Here is a look back at our visit to New Mexico’s Spaceport America ten years ago.
New Mexico has been on the cutting edge of the space age ever since there was such a thing as the space age.
Because of the wide open spaces, experimental rocket launches, missile testing and the world’s first atomic explosion have taken place out among the cacti and roadrunners.
We saw the questionable side of science, with a dash of real rocketry, in Roswell, but the real heavy lifting of scientific discovery has been elsewhere in The Land of Enchantment.
To hit these hot spots we made a base camp in the town of Truth or Consequences and, like any normal people, we asked about the name.
Back in 1950 the town was called Hot Springs. When the radio show “Truth or Consequences” offered to air the show from any town willing to change their name, this little burg jumped at the chance.
Next thing they knew the show’s host, Ralph Edwards, is in town and the whole world, or at least the American radio listening public,
is aware of Truth or Consequences, New Mexico.
Edwards took to the place like a duck to water and visited during Fiesta for the next fifty years. The townfolk named a park after him, where they still hold Fiesta every May.
A short drive over the mountains took us to White Sands, which is famous for two things — The White Sands Missile Range and White Sands National Monument.
The missile range is top secret. There is a museum open to the public but the rest is off limits, no matter how gypsy a GypsyNester has gone.

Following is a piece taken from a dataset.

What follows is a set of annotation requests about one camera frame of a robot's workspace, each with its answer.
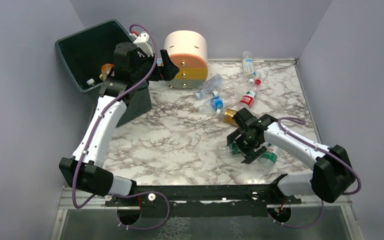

Back in 1945 the army started bringing captured German V-2 rocket parts to this forty-mile-wide and one hundred-mile-long facility. By later that year missiles were flying.
That same summer, just north of White Sands, the world’s first atomic explosion was detonated at the Trinity test site. Needless to say, that radioactive landmark is also off limits to the public.
The space between these two super secret scientific spots is filled with white sand. Hence the name. White Sands National Monument is a blinding alien landscape with giant shifting dunes of pure white gypsum sand.
Upwind of the site a unique dry lake bed forms a never ending supply of the snowy mineral that blows across the barren landscape.
Normally the gypsum would dissolve in the rain, but rain nearly never falls in this desert, so the giant sandbox continues to grow and grow.
Most of the wildlife — lizards, mice, rabbits and foxes — that inhabit this peculiar environment have adapted, becoming white to blend in with the surrounding sand for protection.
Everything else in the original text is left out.